ABSTRACT

The interplay of power across the field of communications is perhaps best observed through the attempts of various parties to control it. It is to the several communities involved in this process – and to the divers sorts of leverage they seek to exert – that I would like therefore now to turn. As before, I shall not be privileging the print medium above any other. To do so is tempting; in the context of the present argument it is, however, a temptation that should, I believe, be resisted as liable to lead to over-simplification. What we shall find instead, I think, is that in each communicative dispensation – script, say, or print – an eightfold balance of power operates between producers, priests, pundits, politicians, policemen, protestors, publishers and punters. I shall be looking at the influence of the last of these groups – with the public, in fact – in my last chapter. In this and the following one I am concerned with the behaviour of the literary police force, and in particular with three constabularies who do not always recognise one another’s uniforms.
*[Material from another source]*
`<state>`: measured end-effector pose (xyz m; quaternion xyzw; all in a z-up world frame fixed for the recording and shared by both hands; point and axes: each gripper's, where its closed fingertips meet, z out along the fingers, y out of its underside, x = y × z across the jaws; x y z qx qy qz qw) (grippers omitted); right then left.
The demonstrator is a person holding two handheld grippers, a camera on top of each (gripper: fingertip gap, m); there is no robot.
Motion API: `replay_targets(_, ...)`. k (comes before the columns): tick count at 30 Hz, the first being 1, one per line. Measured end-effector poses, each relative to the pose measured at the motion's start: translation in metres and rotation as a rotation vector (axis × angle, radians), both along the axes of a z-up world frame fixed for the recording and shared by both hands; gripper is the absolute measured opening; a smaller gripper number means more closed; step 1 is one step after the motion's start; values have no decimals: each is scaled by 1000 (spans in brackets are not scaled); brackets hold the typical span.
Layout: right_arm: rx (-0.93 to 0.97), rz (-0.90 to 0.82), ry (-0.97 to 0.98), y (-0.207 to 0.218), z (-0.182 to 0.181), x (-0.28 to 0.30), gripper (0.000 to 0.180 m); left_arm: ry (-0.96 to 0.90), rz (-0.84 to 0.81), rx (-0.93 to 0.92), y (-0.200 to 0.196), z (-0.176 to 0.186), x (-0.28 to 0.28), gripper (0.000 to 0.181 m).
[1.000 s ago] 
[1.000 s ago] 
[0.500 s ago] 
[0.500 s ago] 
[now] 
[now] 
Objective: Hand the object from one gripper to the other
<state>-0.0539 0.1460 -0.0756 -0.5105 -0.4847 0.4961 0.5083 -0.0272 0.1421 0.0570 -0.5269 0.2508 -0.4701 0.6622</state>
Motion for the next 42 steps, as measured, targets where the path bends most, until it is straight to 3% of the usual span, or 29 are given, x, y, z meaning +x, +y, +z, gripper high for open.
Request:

These are respectively scholars, editors and censors. The power of the last is well attested, especially in colonial dispensations, and I shall be dealing with it in Chapter 7. In the present chapter I want to urge the possibly paradoxical proposition that scholars and editors have frequently exercised an equally decisive, though possibly a more subtle, influence over the ways in which peoples communicate, especially on paper. Such control, I wish to maintain, is all the more penetrating since, though censors and other legal agencies aim to control entire texts, editors and scholars habitually guard the very gateway to textuality itself, and even exercise some managerial sway over antecedent items such as language and script

Ever since the Tower of Babel, people have been worried about the promiscuity of human speech. In Chapter 4 I offered some tentative figures for

language spread in West Africa, based on two different criteria used by David Dalby (1977): either by counting every language group that recognises itself as separate, or by extending each grouping as far as it went before its speech becomes unintelligible to its neighbours. The first tally was, I noted, larger than the second. Dalby’s criteria have proved useful in the African context. They were not, however, quite original, based as they were on guidelines used in fieldwork undertaken sixty years earlier in South Asia. Between 1903 and 1918, the Irish linguist George Grierson published a seven-volume Linguistic Survey of then-imperial India, appropriately based on locally collected versions of the biblical parable of the prodigal son. It was Grierson who first thought up the two criteria mentioned above. Applying them to the subcontinent as a whole, his figures were 544 as against 179, though these were almost certainly underestimates.